WHAT THE TASK ASKS |
The answer must consist of every record below, reproduced exactly.

DATASET |
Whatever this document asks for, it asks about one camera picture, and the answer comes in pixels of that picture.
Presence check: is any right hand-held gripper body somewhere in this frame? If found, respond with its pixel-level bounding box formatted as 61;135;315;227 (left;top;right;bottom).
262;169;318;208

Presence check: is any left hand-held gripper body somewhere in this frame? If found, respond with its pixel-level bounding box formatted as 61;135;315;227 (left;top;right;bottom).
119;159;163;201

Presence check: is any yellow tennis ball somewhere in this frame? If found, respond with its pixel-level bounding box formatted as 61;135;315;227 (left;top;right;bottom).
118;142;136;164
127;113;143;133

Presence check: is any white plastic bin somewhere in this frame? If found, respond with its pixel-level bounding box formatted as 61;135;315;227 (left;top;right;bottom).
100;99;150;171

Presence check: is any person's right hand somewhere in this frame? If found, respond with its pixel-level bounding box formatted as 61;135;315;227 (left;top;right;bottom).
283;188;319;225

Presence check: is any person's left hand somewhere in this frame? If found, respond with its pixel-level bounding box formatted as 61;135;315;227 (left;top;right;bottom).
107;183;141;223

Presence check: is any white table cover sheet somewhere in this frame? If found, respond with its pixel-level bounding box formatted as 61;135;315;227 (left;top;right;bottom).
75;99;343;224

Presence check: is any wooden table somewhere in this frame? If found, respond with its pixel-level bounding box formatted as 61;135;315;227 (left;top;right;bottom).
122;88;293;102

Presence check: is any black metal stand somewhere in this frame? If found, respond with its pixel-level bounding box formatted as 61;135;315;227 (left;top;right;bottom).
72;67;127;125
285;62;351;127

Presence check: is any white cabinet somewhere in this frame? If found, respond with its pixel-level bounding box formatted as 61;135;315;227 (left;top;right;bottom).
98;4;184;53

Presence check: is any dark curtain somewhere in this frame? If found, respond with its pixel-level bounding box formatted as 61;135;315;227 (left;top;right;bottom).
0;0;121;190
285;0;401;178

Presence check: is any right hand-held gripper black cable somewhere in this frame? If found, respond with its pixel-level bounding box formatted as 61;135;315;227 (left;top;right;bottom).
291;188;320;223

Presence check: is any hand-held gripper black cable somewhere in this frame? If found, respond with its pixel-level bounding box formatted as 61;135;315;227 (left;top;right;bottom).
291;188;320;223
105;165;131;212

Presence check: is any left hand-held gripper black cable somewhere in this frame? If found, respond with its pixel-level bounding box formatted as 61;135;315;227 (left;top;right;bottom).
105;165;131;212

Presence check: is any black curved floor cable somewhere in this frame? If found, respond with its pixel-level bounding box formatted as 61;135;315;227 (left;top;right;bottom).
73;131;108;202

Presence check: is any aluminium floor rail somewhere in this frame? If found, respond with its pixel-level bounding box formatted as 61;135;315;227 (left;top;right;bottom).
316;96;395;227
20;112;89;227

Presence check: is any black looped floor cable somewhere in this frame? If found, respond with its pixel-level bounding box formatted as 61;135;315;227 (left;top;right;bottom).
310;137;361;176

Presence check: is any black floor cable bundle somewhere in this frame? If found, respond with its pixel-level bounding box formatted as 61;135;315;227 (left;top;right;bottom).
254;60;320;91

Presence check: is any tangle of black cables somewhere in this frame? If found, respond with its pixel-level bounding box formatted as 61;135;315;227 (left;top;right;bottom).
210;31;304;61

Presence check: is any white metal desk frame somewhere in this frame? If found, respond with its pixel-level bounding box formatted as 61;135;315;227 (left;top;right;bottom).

ANSWER SPACE |
Whatever this document asks for, it asks about one camera picture, and the answer comes in pixels of that picture.
Presence check: is any right hand-held gripper body somewhere in this frame? If found, respond with its pixel-level bounding box formatted as 61;135;315;227 (left;top;right;bottom).
262;169;318;208

Presence check: is any left hand-held gripper body somewhere in this frame? If found, respond with its pixel-level bounding box formatted as 61;135;315;227 (left;top;right;bottom).
119;159;163;201

Presence check: is any yellow tennis ball somewhere in this frame? If found, respond with its pixel-level bounding box formatted as 61;135;315;227 (left;top;right;bottom).
118;142;136;164
127;113;143;133

Presence check: is any white plastic bin somewhere in this frame? If found, respond with its pixel-level bounding box formatted as 61;135;315;227 (left;top;right;bottom).
100;99;150;171

Presence check: is any person's right hand somewhere in this frame? If found, respond with its pixel-level bounding box formatted as 61;135;315;227 (left;top;right;bottom).
283;188;319;225

Presence check: is any person's left hand somewhere in this frame? If found, respond with its pixel-level bounding box formatted as 61;135;315;227 (left;top;right;bottom).
107;183;141;223

Presence check: is any white table cover sheet somewhere in this frame? If found, respond with its pixel-level bounding box formatted as 61;135;315;227 (left;top;right;bottom).
75;99;343;224

Presence check: is any wooden table somewhere in this frame? If found, respond with its pixel-level bounding box formatted as 61;135;315;227 (left;top;right;bottom).
122;88;293;102

Presence check: is any black metal stand somewhere in this frame? If found, respond with its pixel-level bounding box formatted as 61;135;315;227 (left;top;right;bottom).
72;67;127;125
285;62;351;127

Presence check: is any white cabinet somewhere in this frame? If found, respond with its pixel-level bounding box formatted as 61;135;315;227 (left;top;right;bottom).
98;4;184;53

Presence check: is any dark curtain somewhere in this frame? If found, respond with its pixel-level bounding box formatted as 61;135;315;227 (left;top;right;bottom).
0;0;121;190
285;0;401;178

Presence check: is any right hand-held gripper black cable somewhere in this frame? If found, respond with its pixel-level bounding box formatted as 61;135;315;227 (left;top;right;bottom).
291;188;320;223

Presence check: is any hand-held gripper black cable somewhere in this frame? If found, respond with its pixel-level bounding box formatted as 61;135;315;227 (left;top;right;bottom).
291;188;320;223
105;165;131;212

Presence check: is any left hand-held gripper black cable somewhere in this frame? If found, respond with its pixel-level bounding box formatted as 61;135;315;227 (left;top;right;bottom).
105;165;131;212

Presence check: is any black curved floor cable somewhere in this frame? If found, respond with its pixel-level bounding box formatted as 61;135;315;227 (left;top;right;bottom).
73;131;108;202

Presence check: is any aluminium floor rail somewhere in this frame? If found, respond with its pixel-level bounding box formatted as 61;135;315;227 (left;top;right;bottom).
316;96;395;227
20;112;89;227

Presence check: is any black looped floor cable somewhere in this frame? If found, respond with its pixel-level bounding box formatted as 61;135;315;227 (left;top;right;bottom).
310;137;361;176

Presence check: is any black floor cable bundle somewhere in this frame? If found, respond with its pixel-level bounding box formatted as 61;135;315;227 (left;top;right;bottom).
254;60;320;91

Presence check: is any tangle of black cables somewhere in this frame? If found, respond with its pixel-level bounding box formatted as 61;135;315;227 (left;top;right;bottom).
210;31;304;61

Presence check: is any white metal desk frame somewhere in this frame? If found, respond with its pixel-level bounding box formatted as 61;135;315;227 (left;top;right;bottom).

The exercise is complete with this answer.